Tomorrow we have a real choice to make. Do we want the metro mayor’s £30m annual budget to go into the hands of the Conservatives? Or into the grasp of the Liberal Democrats?
Because you will see no change if either of them win. The Tories introduced austerity and the Lib Dems enabled it.
Only Labour will transform the way things are done.
But, if you have followed the campaign in the media, you would struggle to tell the parties apart.
All candidates are presented as equals, as blank slates on which to project our metro mayor ambitions.
There has been no acknowledgement of party politics.

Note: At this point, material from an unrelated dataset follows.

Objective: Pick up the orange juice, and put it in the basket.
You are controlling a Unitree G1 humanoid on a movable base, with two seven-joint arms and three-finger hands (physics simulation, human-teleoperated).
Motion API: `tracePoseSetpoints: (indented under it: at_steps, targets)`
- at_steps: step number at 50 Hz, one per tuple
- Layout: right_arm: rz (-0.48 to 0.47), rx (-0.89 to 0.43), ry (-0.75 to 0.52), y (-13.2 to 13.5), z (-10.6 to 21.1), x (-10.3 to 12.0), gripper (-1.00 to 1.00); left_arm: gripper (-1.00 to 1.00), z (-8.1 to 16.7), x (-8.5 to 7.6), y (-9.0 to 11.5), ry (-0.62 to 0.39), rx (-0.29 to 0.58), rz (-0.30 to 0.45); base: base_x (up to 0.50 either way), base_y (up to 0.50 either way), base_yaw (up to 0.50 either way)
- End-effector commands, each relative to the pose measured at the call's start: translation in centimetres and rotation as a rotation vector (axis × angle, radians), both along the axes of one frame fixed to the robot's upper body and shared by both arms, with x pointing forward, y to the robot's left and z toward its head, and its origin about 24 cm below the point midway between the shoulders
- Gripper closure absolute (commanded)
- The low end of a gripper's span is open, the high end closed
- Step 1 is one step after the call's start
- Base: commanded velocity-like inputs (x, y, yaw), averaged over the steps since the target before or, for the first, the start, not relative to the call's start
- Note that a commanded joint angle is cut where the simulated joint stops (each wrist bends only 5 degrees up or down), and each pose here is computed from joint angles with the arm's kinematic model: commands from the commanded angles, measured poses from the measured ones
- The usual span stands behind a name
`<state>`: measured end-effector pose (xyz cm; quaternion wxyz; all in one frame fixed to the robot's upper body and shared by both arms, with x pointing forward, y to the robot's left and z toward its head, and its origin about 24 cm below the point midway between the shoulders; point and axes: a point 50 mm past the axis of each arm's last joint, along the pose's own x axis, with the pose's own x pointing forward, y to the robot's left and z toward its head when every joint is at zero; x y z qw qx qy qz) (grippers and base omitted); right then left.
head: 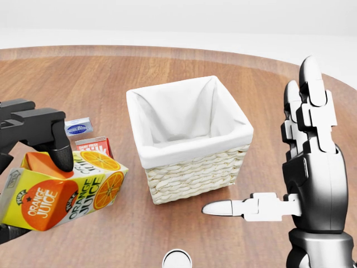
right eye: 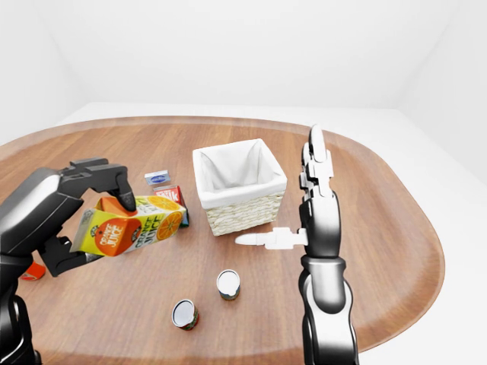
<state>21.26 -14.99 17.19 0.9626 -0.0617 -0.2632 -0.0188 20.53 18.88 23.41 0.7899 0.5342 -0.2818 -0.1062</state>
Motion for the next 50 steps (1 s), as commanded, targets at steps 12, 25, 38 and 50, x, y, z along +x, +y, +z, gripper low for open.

In fact, the Lib Dems’ Stephen Williams – a man who spent five years making cuts in the coalition government’s cabinet – has tried to remove party politics from the election.
“We’re not voting for a party,” he told BCFM’s One Love Breakfast show yesterday.

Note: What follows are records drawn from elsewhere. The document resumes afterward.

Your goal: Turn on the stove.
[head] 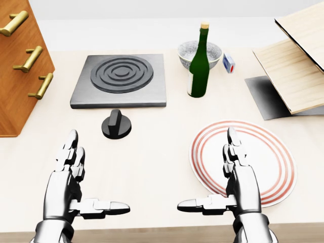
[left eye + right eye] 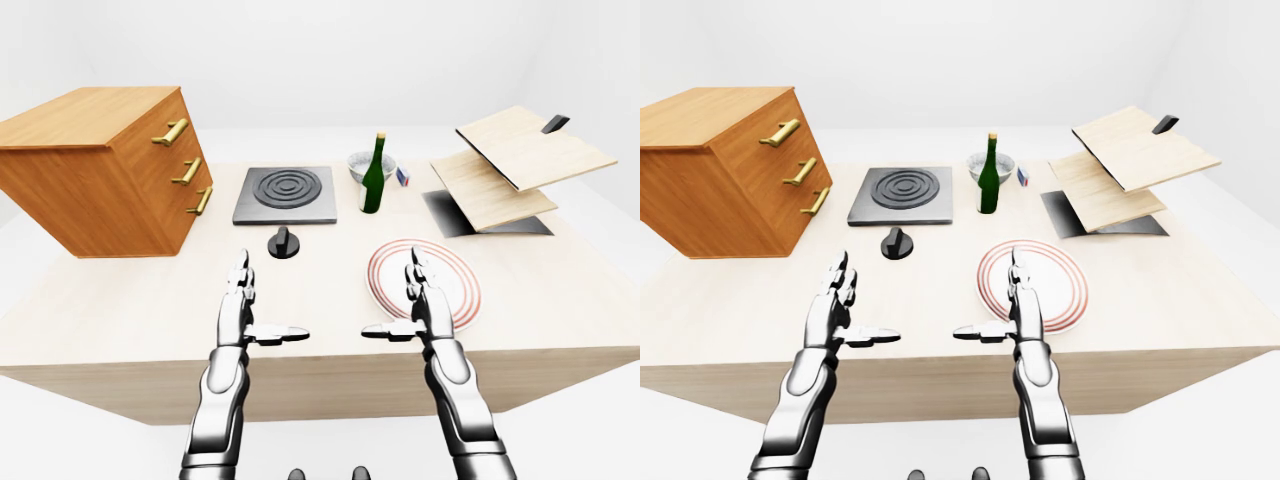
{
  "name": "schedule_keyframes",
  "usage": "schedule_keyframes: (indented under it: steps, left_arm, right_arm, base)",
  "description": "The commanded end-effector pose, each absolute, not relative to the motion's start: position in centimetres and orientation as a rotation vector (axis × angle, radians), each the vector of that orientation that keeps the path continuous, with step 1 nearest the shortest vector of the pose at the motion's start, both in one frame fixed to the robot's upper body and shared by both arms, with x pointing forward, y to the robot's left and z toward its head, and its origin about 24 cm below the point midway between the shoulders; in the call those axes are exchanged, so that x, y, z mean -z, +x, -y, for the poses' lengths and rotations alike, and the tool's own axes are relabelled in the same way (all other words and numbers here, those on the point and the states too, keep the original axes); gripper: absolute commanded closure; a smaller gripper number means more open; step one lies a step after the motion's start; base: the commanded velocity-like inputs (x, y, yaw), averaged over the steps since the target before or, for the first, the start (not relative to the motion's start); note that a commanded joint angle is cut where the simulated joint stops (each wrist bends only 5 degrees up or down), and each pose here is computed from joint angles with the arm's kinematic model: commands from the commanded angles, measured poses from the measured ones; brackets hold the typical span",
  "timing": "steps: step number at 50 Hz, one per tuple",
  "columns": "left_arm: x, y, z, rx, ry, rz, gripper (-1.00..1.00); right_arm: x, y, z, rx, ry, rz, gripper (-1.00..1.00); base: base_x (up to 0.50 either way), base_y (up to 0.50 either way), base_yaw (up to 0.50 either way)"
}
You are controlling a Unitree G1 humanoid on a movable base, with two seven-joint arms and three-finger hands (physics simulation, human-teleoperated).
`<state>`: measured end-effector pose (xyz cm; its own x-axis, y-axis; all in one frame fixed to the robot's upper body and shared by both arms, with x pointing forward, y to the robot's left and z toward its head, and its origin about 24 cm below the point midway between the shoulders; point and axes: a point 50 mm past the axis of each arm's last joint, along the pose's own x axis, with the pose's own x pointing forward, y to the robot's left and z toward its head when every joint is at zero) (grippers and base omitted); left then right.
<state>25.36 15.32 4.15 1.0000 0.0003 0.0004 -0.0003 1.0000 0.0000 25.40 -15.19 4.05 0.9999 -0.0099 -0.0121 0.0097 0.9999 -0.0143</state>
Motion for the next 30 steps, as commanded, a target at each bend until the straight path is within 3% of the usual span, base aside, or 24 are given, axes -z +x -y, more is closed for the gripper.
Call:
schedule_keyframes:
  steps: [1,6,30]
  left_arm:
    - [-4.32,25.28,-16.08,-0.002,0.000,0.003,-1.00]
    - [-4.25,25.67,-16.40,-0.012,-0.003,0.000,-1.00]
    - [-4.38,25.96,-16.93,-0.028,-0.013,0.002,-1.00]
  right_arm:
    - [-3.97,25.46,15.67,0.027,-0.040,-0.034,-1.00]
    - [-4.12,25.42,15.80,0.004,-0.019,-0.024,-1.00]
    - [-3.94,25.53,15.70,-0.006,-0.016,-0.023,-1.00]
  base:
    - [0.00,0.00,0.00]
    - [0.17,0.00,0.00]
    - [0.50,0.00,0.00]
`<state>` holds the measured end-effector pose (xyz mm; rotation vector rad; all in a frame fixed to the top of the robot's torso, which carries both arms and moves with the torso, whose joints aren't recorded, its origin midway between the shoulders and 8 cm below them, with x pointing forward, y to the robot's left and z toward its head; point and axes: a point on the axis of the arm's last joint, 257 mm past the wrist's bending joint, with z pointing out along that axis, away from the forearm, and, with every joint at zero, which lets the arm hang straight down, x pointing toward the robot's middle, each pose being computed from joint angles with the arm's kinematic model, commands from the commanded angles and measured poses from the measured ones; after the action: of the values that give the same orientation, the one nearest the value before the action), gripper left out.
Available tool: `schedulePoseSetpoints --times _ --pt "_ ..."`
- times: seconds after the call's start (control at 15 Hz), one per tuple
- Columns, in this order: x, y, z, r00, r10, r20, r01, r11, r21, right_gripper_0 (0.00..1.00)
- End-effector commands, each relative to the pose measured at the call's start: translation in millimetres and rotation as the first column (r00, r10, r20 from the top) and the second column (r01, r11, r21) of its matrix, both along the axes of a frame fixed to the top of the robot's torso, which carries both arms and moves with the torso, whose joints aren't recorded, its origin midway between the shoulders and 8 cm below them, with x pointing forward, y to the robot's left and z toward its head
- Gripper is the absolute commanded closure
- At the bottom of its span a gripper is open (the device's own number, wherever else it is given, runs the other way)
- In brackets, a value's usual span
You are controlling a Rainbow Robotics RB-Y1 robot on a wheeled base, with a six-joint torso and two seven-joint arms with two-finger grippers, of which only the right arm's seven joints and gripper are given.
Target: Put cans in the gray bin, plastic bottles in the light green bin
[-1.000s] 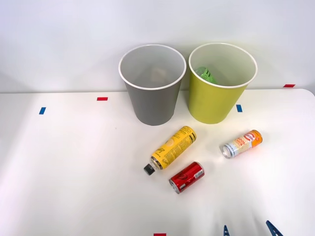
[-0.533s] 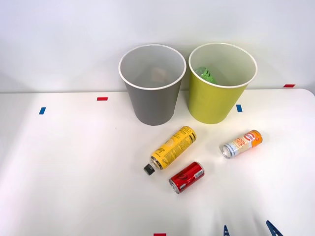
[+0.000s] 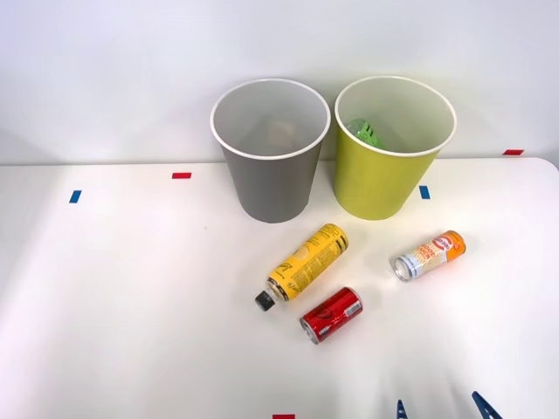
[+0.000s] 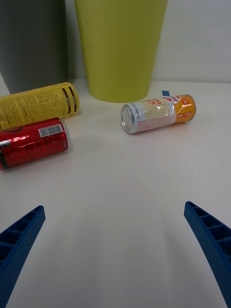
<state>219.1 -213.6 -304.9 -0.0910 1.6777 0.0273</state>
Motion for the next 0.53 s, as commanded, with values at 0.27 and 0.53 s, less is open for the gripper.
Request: schedulePoseSetpoints --times 0.27,0.53 --pt "0.0 0.0 0.0 1.0 0.0 0.0 0.0 1.0 0.0 0.0" --pt "0.0 0.0 0.0 1.0 0.0 0.0 0.0 1.0 0.0 0.0"
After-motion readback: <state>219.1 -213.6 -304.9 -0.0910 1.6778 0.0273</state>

“We’re voting for individuals,” he added, trying to trivialise the election by turning the spotlight from politics to personality.

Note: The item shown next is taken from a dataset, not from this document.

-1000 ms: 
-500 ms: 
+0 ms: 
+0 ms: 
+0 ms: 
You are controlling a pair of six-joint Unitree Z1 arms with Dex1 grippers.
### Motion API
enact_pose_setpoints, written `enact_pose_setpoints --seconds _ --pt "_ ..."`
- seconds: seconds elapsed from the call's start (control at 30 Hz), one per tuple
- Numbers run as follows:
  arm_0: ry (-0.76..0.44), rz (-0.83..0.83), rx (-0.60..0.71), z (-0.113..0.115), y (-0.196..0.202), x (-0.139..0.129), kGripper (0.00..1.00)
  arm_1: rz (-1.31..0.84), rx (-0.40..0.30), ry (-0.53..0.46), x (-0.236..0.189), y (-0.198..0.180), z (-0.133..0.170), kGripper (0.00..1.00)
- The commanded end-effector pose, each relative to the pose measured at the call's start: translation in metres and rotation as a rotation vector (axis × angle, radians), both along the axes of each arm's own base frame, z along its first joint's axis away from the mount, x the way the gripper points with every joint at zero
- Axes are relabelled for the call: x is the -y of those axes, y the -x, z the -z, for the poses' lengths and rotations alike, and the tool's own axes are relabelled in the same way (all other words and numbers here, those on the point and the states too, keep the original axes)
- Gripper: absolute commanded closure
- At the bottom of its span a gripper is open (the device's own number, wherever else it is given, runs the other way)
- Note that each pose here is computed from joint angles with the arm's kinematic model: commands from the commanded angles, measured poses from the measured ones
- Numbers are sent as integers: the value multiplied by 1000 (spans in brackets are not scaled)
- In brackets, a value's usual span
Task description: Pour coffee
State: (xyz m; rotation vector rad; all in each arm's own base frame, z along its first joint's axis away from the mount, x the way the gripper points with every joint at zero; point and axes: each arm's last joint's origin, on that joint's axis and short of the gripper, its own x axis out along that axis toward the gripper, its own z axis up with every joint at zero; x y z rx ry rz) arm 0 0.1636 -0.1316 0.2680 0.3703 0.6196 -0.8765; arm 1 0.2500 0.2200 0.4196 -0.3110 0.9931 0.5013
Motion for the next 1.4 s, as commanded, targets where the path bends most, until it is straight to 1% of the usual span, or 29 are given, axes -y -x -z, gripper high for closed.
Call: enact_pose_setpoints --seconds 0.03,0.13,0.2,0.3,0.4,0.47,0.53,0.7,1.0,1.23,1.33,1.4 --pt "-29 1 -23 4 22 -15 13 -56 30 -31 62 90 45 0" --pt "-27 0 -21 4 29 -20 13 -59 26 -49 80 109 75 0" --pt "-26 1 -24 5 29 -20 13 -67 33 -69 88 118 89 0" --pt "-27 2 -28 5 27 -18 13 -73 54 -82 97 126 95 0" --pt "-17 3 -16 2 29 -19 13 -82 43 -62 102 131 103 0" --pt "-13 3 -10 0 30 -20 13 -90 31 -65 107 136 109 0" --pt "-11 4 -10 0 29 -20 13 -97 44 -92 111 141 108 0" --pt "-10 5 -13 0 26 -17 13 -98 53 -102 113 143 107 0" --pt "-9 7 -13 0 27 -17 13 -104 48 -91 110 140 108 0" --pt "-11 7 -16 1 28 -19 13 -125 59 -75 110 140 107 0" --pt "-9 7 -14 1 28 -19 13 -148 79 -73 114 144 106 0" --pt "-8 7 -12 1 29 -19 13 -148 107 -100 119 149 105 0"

That, to me, sounds like someone who is ashamed – or at least embarrassed – about his role in voting for the bedroom tax, for cutting welfare benefits, for supporting millions going to private companies who withhold payments for disabled people and for reducing central government funding of local councils, leading to the cuts being made across the West of England.
This final point is a moot one because no-one, apart from myself, has challenged the Tories for the cuts that have imposed on local authorities.
And no-one, apart from myself at hustings, has challenged the Tories and Lib Dems on their record in government or running the three local authorities and failing to deliver.
In their manifestos both these parties boast they will build houses. Where is the proof? Their record is not of building houses, but of blocking them.
In their manifestos, both parties say they will solve our transport problems. Again where is the proof? Their record is one of causing travel chaos and congestion that costs us approximately £350m a year.
And why should we trust them on the economy when it is their lack of investment, their cuts, that have devastated our public services? It is their gig economy that has turned secure jobs into vulnerable employment, with zero hours contracts and low wages.
But this election is not only about trust. It’s about delivering, and it’s about change.
Only Labour will deliver the change we need for everyone to share equally in the region’s success.
Only Labour will deliver the houses the West of England so desperately needs. Already in Bristol, with a Labour mayor and a Labour council in less than a year, we are already building houses. And just up the road in Stroud, a Labour council is building council homes.
I will continue this good work, pledging to build 4,000 homes – 1,200 affordable – a year by 2021 across the West of England.
I have a vision to provide green, reliable and accessible transport, to create better jobs and training opportunities and apprenticeships, to secure the best business deal for the region, including rolling out high-speed internet and promote green energy policies and protect our beautiful countryside.
But above all, I will provide hope, I will provide change and I will provide the vision, drive and policies to transform the West of England.
When this campaign started, we were 18 points behind the Tories. Last week’s Bristol Post poll had us favourites to win.
So this is an election we can win. And if we want to continue the good work being delivered in Bristol by Labour, then it’s an election we MUST win.
Please vote Labour for West of England metro mayor on Thursday. And to stop further Conservative cuts on June 8.
Lesley Mansell is Labour’s metro mayor candidate in the West of England.